▸ **Work to be completed**
Among the entries below, count the lines that contain the word "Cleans". Write down only the total.

== Task input ==

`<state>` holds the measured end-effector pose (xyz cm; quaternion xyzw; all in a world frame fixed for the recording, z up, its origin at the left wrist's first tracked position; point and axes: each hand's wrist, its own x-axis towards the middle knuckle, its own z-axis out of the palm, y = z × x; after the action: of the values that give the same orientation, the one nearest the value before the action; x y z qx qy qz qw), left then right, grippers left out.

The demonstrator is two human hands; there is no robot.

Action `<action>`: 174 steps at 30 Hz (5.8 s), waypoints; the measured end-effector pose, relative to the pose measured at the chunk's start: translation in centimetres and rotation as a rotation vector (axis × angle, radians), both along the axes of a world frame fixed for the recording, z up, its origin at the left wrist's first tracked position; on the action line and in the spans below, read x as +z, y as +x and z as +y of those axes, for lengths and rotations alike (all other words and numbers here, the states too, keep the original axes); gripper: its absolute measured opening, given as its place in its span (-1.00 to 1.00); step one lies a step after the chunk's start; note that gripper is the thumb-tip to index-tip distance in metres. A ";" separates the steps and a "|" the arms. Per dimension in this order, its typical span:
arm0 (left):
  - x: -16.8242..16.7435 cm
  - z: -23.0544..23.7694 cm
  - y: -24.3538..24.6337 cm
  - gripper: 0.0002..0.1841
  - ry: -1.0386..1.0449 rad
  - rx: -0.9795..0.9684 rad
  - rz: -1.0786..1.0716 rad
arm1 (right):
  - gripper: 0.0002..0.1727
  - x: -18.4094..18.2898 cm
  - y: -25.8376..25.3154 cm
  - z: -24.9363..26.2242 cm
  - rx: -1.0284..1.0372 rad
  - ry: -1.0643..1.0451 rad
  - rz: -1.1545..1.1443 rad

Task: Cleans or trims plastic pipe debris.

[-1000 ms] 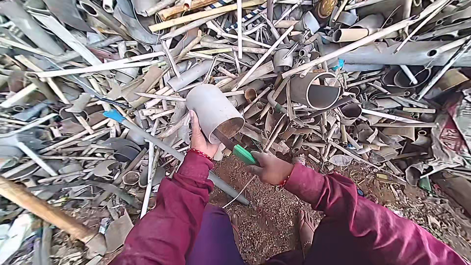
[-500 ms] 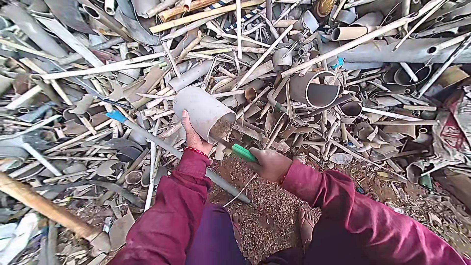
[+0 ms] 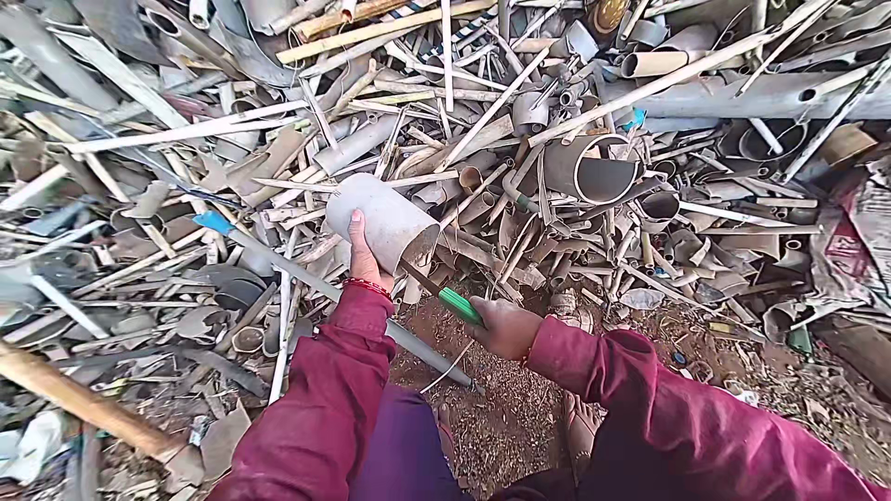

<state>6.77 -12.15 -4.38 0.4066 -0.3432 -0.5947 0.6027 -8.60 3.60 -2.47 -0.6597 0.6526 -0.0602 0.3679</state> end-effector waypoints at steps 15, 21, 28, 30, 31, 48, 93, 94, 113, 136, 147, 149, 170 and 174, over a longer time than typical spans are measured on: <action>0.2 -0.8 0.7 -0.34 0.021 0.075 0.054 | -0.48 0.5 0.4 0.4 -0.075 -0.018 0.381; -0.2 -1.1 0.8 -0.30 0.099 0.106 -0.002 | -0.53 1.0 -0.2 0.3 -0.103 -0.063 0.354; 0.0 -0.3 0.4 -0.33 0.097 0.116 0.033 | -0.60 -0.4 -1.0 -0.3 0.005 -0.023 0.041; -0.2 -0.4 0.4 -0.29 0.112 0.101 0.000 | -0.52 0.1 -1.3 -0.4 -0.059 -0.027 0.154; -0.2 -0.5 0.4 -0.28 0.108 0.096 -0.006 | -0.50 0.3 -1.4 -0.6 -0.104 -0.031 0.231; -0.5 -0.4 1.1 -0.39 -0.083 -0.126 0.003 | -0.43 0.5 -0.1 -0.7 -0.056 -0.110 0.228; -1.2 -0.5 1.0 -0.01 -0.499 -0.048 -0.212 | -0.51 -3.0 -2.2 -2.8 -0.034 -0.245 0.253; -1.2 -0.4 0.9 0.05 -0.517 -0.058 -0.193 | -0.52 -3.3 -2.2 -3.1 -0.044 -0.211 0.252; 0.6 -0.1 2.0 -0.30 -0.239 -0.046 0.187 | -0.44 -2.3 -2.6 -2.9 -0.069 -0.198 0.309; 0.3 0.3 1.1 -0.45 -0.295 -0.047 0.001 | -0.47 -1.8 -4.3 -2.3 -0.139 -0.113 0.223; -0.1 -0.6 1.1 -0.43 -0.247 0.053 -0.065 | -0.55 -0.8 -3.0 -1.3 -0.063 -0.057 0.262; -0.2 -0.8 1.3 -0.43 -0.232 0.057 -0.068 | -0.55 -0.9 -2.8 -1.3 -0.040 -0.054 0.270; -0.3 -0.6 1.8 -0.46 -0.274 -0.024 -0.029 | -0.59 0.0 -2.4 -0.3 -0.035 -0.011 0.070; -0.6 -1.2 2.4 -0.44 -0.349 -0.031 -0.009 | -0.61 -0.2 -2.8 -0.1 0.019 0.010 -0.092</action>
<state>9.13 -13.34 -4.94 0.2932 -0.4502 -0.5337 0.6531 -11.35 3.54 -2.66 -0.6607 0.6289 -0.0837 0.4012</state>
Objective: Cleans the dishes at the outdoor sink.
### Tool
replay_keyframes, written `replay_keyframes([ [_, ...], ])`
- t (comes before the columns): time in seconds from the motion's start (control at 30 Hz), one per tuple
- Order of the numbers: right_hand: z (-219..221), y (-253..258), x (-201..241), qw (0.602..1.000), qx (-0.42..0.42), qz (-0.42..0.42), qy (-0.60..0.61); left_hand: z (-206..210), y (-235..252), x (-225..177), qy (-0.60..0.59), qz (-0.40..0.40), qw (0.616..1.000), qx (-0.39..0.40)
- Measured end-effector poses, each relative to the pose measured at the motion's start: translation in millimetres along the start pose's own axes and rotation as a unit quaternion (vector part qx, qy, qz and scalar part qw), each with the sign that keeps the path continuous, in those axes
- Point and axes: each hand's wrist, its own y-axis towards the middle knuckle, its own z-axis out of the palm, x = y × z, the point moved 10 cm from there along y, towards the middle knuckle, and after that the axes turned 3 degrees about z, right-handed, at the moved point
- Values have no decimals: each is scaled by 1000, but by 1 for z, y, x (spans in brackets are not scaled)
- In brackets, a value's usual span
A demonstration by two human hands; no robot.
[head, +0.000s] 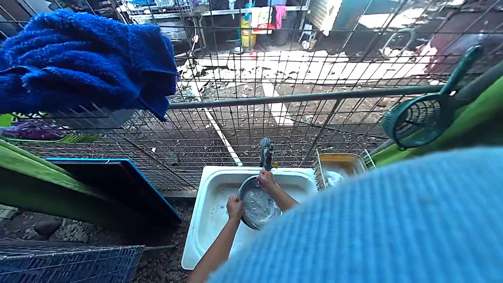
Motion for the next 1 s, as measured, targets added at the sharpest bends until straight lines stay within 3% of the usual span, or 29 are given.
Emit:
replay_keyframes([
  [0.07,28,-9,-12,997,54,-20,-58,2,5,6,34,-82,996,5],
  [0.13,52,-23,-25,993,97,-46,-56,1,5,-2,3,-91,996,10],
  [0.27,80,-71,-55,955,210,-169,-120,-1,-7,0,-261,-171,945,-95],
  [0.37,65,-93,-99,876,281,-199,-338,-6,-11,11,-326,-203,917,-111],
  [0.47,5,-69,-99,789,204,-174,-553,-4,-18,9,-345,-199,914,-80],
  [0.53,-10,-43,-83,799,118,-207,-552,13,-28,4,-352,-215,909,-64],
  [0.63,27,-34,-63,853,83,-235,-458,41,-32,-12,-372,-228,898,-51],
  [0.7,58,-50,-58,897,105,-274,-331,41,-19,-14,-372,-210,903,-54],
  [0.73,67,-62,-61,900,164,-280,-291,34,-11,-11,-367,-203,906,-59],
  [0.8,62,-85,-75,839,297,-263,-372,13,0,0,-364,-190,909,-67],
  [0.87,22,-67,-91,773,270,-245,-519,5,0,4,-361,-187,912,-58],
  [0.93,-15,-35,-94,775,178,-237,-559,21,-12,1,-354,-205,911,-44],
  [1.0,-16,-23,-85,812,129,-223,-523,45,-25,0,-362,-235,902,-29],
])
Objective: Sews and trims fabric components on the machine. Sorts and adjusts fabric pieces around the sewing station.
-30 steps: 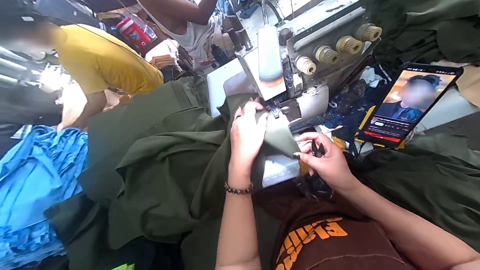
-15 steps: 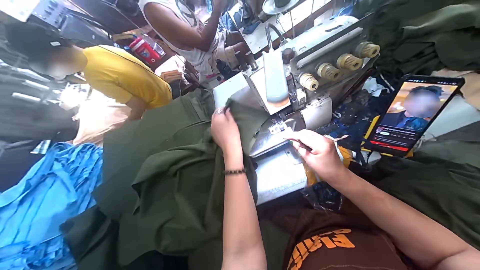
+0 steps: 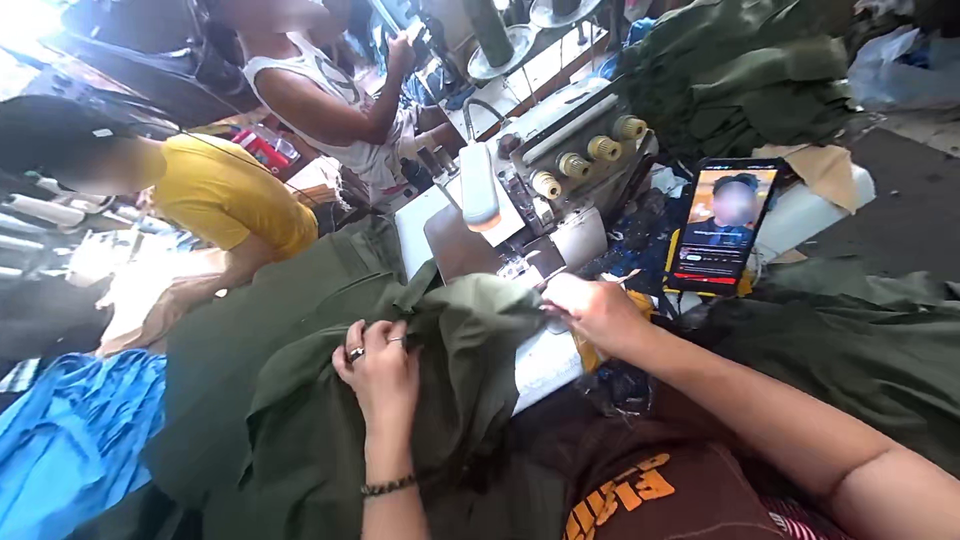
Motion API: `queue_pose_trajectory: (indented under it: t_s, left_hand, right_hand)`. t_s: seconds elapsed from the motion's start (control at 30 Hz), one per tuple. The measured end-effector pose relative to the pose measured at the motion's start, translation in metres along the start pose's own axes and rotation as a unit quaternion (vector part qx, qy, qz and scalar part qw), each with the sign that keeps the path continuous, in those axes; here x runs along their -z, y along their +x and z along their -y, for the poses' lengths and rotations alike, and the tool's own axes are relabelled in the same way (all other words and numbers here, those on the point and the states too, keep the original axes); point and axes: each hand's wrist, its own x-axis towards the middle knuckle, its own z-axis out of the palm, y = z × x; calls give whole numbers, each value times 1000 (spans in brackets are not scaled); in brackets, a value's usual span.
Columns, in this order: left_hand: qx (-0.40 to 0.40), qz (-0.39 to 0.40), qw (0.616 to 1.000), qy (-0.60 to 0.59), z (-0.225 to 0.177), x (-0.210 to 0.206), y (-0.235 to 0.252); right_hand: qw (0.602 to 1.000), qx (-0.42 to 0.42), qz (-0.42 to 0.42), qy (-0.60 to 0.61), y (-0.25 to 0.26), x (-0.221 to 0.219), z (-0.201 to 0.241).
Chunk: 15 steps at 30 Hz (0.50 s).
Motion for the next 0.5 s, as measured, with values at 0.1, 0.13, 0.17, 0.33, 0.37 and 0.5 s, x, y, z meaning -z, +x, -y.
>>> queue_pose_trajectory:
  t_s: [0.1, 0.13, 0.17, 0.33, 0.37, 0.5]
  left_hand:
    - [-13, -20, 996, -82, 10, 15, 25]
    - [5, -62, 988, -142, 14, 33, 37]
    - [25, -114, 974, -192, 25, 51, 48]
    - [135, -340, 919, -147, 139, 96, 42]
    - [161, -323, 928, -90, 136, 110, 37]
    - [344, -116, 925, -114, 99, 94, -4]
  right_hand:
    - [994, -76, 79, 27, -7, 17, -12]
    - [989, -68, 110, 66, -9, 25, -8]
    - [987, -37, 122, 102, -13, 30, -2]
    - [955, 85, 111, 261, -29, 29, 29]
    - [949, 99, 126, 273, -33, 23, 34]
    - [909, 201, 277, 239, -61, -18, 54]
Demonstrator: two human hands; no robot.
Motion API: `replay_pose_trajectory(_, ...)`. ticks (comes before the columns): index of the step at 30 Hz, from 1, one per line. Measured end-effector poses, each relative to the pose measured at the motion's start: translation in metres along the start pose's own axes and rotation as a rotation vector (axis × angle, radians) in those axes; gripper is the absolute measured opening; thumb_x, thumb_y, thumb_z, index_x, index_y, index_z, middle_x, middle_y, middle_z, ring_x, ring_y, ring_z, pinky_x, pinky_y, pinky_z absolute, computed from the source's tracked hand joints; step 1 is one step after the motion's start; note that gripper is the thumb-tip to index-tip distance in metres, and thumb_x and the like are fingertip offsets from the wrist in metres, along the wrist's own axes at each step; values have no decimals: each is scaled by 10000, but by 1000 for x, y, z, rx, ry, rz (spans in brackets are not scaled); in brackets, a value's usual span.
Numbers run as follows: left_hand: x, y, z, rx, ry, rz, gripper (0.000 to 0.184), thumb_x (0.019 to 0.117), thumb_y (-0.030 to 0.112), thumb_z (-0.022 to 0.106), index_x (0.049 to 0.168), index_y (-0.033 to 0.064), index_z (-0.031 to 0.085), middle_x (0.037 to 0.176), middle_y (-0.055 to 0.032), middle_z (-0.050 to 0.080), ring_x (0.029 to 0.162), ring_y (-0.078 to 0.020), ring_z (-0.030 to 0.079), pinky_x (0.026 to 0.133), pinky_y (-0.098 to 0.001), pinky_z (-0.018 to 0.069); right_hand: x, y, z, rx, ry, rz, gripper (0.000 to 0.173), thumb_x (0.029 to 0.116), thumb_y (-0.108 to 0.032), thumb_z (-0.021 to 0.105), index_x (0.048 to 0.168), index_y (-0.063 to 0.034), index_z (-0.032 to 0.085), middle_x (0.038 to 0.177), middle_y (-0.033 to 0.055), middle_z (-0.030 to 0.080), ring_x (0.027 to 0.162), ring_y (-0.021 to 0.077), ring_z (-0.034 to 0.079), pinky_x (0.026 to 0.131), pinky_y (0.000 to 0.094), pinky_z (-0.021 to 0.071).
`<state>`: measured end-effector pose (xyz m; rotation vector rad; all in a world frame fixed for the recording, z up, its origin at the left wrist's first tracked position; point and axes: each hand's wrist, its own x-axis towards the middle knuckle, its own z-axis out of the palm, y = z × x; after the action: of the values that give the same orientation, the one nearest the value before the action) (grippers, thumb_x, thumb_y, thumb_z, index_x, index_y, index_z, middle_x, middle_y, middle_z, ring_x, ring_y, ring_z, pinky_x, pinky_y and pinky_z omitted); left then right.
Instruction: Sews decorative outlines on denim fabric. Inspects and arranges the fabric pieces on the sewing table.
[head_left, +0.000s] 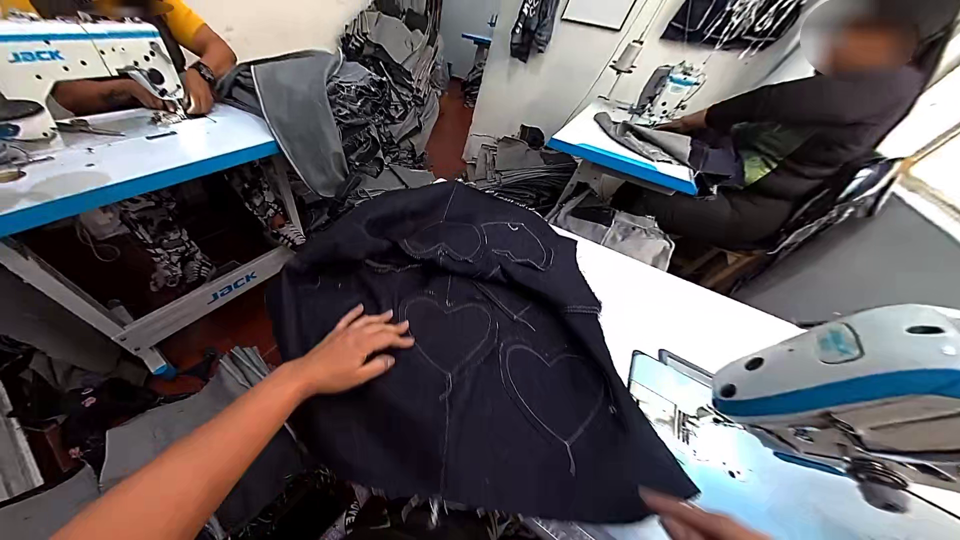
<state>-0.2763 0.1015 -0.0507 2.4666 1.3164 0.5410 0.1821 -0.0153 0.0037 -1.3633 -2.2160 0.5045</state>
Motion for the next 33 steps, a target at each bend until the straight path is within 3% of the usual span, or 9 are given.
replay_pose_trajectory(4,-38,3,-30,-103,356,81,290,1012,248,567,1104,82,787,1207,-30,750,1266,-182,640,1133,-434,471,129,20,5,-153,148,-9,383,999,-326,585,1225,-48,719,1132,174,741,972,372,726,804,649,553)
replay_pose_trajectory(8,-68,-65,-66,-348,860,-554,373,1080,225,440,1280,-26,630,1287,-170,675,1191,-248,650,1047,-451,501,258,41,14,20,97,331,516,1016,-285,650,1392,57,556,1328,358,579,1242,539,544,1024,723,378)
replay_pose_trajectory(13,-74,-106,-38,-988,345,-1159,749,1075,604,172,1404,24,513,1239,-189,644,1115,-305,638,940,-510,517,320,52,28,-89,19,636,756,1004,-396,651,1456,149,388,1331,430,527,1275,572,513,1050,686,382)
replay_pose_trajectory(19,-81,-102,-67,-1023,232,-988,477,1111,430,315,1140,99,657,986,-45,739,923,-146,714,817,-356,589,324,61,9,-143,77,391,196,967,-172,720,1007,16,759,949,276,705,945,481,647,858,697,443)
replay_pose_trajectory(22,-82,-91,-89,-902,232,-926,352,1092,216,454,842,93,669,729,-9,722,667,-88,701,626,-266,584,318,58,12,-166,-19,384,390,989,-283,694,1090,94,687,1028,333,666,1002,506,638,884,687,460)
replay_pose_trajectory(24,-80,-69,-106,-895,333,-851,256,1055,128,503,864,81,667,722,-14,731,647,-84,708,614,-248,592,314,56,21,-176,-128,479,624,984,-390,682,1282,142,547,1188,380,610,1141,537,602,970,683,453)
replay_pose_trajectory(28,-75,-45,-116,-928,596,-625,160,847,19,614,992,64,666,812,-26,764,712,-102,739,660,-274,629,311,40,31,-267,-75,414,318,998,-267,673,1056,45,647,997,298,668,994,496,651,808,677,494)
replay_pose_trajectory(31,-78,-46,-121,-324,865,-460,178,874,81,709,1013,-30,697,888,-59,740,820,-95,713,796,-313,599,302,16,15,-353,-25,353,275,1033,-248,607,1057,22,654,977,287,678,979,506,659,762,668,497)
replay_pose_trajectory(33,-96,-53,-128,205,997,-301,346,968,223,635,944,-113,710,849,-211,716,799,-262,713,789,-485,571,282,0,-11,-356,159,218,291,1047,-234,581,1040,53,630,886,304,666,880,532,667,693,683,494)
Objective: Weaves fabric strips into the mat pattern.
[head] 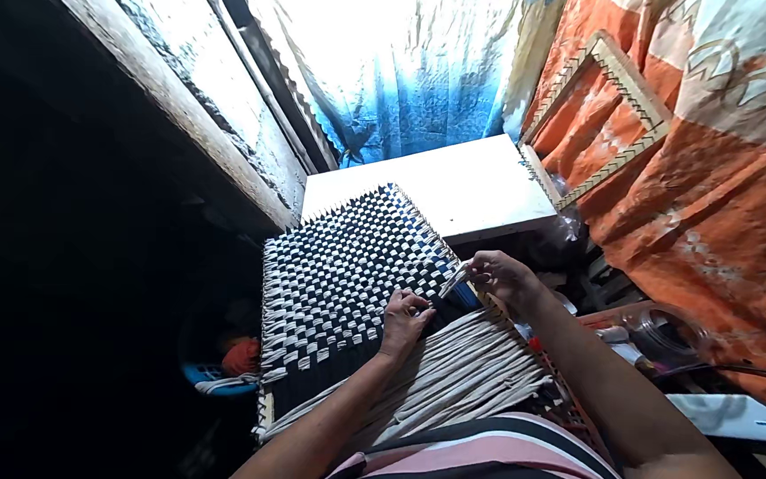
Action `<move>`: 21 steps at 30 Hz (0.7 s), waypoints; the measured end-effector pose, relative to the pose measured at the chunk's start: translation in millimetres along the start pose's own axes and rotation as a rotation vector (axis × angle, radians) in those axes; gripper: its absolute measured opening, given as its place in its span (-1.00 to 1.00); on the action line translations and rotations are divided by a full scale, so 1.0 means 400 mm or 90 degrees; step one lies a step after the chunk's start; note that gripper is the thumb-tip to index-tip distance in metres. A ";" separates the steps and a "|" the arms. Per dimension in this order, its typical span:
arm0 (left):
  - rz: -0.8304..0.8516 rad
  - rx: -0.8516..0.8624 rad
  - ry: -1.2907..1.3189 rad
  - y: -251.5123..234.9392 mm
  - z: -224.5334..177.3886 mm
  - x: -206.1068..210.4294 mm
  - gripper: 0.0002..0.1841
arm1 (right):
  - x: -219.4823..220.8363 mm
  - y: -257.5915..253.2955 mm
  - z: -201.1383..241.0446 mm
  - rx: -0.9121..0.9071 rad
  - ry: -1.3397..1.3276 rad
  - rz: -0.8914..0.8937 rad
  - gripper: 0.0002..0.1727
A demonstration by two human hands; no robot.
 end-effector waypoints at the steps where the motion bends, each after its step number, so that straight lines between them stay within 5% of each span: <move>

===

▸ **Answer space**
2